According to a report published earlier this week in PLOS One, researchers have found materials implicated with the emergence of life in a Martian meteorite. Born from a unique interdisciplinary environment, the paper ties together the workings of evolutionary biology and cosmo-chemistry, specialties of lead authors James Stephenson and Lydia Hallis.
The research took place at the University of Hawaii’s NASA Astrobiology Institute (UHNAI), with the discovery of high concentrations of boron in the meteorite. In its oxidized form (borate), it’s believed that boron played a critical role in the formation of RNA, a key building block for life. Despite this well documented relationship, boron remains largely unstudied in meteorites.

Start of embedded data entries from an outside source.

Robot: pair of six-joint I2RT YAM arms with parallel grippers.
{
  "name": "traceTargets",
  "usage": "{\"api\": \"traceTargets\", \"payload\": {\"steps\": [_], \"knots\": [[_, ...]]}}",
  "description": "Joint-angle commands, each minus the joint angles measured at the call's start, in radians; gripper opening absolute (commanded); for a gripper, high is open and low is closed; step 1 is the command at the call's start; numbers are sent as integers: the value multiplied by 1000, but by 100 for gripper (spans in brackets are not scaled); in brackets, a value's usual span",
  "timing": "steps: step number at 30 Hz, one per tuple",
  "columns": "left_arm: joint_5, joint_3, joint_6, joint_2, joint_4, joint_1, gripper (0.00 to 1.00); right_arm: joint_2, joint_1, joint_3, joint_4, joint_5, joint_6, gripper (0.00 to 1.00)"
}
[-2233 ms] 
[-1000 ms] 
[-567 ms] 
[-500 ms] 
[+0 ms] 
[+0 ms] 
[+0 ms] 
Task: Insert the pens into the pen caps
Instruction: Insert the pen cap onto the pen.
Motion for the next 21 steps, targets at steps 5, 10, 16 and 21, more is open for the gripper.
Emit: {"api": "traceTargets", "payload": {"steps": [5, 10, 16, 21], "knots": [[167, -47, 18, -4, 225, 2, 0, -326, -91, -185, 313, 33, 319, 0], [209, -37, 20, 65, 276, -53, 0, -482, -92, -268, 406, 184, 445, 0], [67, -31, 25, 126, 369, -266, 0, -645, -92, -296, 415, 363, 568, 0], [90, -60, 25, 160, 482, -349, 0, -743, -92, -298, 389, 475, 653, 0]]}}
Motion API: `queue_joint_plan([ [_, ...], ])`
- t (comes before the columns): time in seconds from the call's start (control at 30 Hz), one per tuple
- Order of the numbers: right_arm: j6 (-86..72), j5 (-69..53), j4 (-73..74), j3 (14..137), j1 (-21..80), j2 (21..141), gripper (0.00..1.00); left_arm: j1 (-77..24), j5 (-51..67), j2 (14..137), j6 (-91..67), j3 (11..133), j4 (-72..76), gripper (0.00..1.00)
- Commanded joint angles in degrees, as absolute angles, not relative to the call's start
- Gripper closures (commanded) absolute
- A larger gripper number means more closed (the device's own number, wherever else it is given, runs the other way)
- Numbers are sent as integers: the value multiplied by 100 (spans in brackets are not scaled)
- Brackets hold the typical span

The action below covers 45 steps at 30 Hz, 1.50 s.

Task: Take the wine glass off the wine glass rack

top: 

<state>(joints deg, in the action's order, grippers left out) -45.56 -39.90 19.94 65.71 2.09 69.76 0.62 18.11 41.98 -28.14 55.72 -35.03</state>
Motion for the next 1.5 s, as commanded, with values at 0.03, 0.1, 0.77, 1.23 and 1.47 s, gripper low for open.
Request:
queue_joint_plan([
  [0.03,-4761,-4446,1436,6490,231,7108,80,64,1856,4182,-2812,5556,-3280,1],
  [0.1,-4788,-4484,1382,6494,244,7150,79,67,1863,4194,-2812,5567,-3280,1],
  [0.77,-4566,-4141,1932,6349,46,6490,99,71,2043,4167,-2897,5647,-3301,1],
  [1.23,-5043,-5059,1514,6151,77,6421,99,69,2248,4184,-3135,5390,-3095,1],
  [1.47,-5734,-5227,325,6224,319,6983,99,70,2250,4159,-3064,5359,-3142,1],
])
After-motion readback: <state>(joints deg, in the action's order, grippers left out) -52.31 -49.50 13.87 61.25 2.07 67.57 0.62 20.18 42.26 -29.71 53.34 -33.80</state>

For the origin of life on Earth, borates were critical in their role of stabilizing ribose, a crucial component of RNA. RNA, of course, is thought to have been the informational precursor to DNA. In light of evolution, RNA may have been the first molecule to store information and pass it on to the next generation.
Life has now evolved sophisticated mechanisms to synthesize RNA, but the first RNA molecules would have unlikely received any such help. The most difficult step encountered in any attempt to make RNA non-biologically is the formation of the RNA sugar component, ribose. Previous studies have shown that, without borate, the chemicals available on early Earth fail in their attempts to build ribose. In the presence of borate, ribose is found to spontaneously produce and stabilize.
During the 2009 – 2010 field season, the Antarctic Search for Meteorites team found the meteorite in question in Antarctica. Given the minerals present and the chemical composition, the meteorite was clearly of Martian origin.
Making use of an ion microprobe, the research team was able to analyze veins of Martian clay in the meteorite. Ruling out contamination from Earth, it was determined that the boron abundances in these clays were ten times higher than in any previously measured meteorite.
On Earth, borate-enriched sediments and clay deposits are relatively common, but such deposits have never previously been found on any extraterrestrial body. The presence of these borate-enriched clays on Mars implies that such clays may also have been present on early Earth.
This significance goes beyond an interest in Mars alone. Earth and Mars used to share more similarities than they do today. Thus, Martian clays may be able to provide essential information on environmental conditions of early Earth.